MARJORIE BARBOUR, PLAINTIFF-APPELLANT

v.

SOUTH CHICAGO COMMUNITY HOSPITAL, DEFENDANT-APPELLEE (LESTER DAVIS ET AL., DEFENDANTS)



APPELLATE COURT OF ILLINOIS, FIRST DISTRICT, FOURTH DIVISION

509 N.E.2d 558, 156 Ill. App. 3d 324, 108 Ill. Dec. 862 1987.IL.653

Appeal from the Circuit Court of Cook County; the Hon. Willard Lassers, the Hon. Thomas J. O'Brien, and the Hon. William R. Quinlan, Judges, presiding.

APPELLATE Judges:

JUSTICE LINN delivered the opinion of the court. McMORROW, P.J., and JIGANTI, J., concur.

DECISION OF THE COURT DELIVERED BY THE HONORABLE JUDGE LINN

Plaintiff Marjorie Barbour brings this appeal seeking reversal of a trial court's order dismissing counts VI, VII, IX, and X of her 13-count, fifth amended complaint. Barbour filed her complaint after she discovered that an unauthorized tubal ligation had been performed on her in 1967 while she was a patient at defendant South Chicago Community Hospital (the hospital). Each of the dismissed counts relates to conduct allegedly committed by the hospital. Count VI sounds in battery, count VII asserts the reasons why Barbour discovered her injury on October 30,

1980 (13 years after the alleged battery), count IX is a negligence action combined with an equitable estoppel theory, and count X, like count VII, describes how Barbour came to discover the injury resulting from the hospital's alleged conduct.

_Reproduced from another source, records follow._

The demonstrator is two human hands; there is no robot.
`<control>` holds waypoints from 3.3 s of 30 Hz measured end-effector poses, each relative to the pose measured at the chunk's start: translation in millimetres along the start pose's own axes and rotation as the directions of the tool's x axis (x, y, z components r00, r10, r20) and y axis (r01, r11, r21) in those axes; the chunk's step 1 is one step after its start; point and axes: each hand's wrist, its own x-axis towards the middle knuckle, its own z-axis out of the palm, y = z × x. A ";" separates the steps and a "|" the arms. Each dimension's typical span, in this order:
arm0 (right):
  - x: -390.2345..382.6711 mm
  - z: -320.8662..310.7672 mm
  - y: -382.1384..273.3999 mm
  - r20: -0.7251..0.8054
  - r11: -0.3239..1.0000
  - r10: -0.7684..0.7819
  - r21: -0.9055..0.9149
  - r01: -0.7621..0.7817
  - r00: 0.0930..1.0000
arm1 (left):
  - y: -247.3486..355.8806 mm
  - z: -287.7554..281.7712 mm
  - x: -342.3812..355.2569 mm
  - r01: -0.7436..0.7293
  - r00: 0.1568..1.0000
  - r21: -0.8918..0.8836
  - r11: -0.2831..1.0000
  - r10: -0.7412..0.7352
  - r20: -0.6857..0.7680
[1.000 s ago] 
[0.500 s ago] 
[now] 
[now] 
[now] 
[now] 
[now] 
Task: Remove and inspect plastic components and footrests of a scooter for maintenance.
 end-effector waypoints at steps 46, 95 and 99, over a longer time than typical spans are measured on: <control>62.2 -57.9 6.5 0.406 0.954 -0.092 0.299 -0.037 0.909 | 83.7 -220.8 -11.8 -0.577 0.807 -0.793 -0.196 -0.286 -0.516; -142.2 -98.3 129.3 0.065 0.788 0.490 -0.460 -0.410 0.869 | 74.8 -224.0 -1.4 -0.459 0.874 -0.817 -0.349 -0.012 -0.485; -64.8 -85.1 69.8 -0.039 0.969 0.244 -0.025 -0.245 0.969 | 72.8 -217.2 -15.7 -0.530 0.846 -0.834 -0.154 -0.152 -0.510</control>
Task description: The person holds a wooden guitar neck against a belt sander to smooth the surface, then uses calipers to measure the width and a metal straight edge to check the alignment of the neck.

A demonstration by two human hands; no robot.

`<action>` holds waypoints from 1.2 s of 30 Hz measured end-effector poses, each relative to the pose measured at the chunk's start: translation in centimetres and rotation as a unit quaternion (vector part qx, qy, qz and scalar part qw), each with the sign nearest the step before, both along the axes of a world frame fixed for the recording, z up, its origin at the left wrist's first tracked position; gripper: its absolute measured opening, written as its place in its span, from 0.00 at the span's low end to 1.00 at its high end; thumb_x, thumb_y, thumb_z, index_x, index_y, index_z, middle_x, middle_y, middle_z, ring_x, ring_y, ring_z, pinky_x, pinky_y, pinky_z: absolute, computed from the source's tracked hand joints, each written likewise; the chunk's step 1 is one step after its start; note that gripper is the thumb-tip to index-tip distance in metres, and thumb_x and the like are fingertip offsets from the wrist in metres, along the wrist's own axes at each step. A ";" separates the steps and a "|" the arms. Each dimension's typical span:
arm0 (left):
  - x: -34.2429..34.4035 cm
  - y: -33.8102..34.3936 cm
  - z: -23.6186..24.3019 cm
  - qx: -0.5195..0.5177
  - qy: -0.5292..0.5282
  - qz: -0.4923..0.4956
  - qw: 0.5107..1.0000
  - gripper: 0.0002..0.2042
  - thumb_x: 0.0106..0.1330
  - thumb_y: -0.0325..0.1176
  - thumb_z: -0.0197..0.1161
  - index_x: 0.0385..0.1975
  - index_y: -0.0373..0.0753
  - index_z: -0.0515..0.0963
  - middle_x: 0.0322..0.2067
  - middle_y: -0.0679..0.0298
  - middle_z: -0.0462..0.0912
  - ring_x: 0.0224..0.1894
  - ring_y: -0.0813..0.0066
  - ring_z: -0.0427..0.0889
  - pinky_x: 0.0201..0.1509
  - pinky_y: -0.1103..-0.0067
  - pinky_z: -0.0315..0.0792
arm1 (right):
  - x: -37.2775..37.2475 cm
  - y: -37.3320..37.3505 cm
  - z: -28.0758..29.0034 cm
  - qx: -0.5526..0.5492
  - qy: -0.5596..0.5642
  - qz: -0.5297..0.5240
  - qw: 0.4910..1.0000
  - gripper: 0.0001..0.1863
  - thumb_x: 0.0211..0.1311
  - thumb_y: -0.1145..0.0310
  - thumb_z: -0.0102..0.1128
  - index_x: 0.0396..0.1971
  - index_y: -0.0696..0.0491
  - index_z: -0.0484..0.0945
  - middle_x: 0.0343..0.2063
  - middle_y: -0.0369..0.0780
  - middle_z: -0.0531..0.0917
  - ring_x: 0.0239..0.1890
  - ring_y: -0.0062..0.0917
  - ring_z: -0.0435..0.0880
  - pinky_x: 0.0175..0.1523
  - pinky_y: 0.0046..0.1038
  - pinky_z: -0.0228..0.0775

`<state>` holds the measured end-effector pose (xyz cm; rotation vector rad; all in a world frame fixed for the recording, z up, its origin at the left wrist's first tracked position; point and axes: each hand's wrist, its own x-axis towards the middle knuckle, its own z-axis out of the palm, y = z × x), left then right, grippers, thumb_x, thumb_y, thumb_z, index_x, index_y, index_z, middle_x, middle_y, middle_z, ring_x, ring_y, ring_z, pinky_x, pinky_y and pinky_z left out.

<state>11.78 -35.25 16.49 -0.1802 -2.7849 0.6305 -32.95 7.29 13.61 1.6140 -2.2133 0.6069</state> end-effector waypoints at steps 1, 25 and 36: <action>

Pursuant to the hospital's motion, the trial court dismissed the four counts set forth above. The trial court found that the hospital could not be held responsible for the acts complained of in light of the fact that no agent of the hospital participated in the performance of those alleged acts. The trial court further found that the hospital could not be equitably estopped from raising the statute of limitations (Ill. Rev. Stat. 1981, ch. 110, par. 13-212) as a defense. That being the case, the trial court dismissed counts VI, VII, IX, and X as being barred by the applicable statute of limitations.

Barbour now brings this appeal contending: (1) that the trial court erred in failing to find that her complaint alleges an agency relationship sufficient to bind the hospital, and (2) that an issue of fact exists as to whether the hospital should be equitably estopped from raising the statute of limitations.

We affirm.

Background

This appeal is before us following the trial court's ruling that counts VI, VII, IX, and X of Barbour's fifth amended complaint fail to state a

Count VI of Barbour's complaint reveals that Barbour was a patient at the hospital from July 26, 1967, to August 7, 1967. Barbour entered the hospital to have an abortion performed. At that time, Barbour claims that three physicians, Drs. Harrod, Kolokoff, and Anderson, secretly agreed to not only perform the abortion requested by Barbour, but also to perform a tubal ligation. The physicians did not inform Barbour of their decision to perform the tubal ligation, and Barbour alleges that at no time did she consent to the performance of said tubal ligation.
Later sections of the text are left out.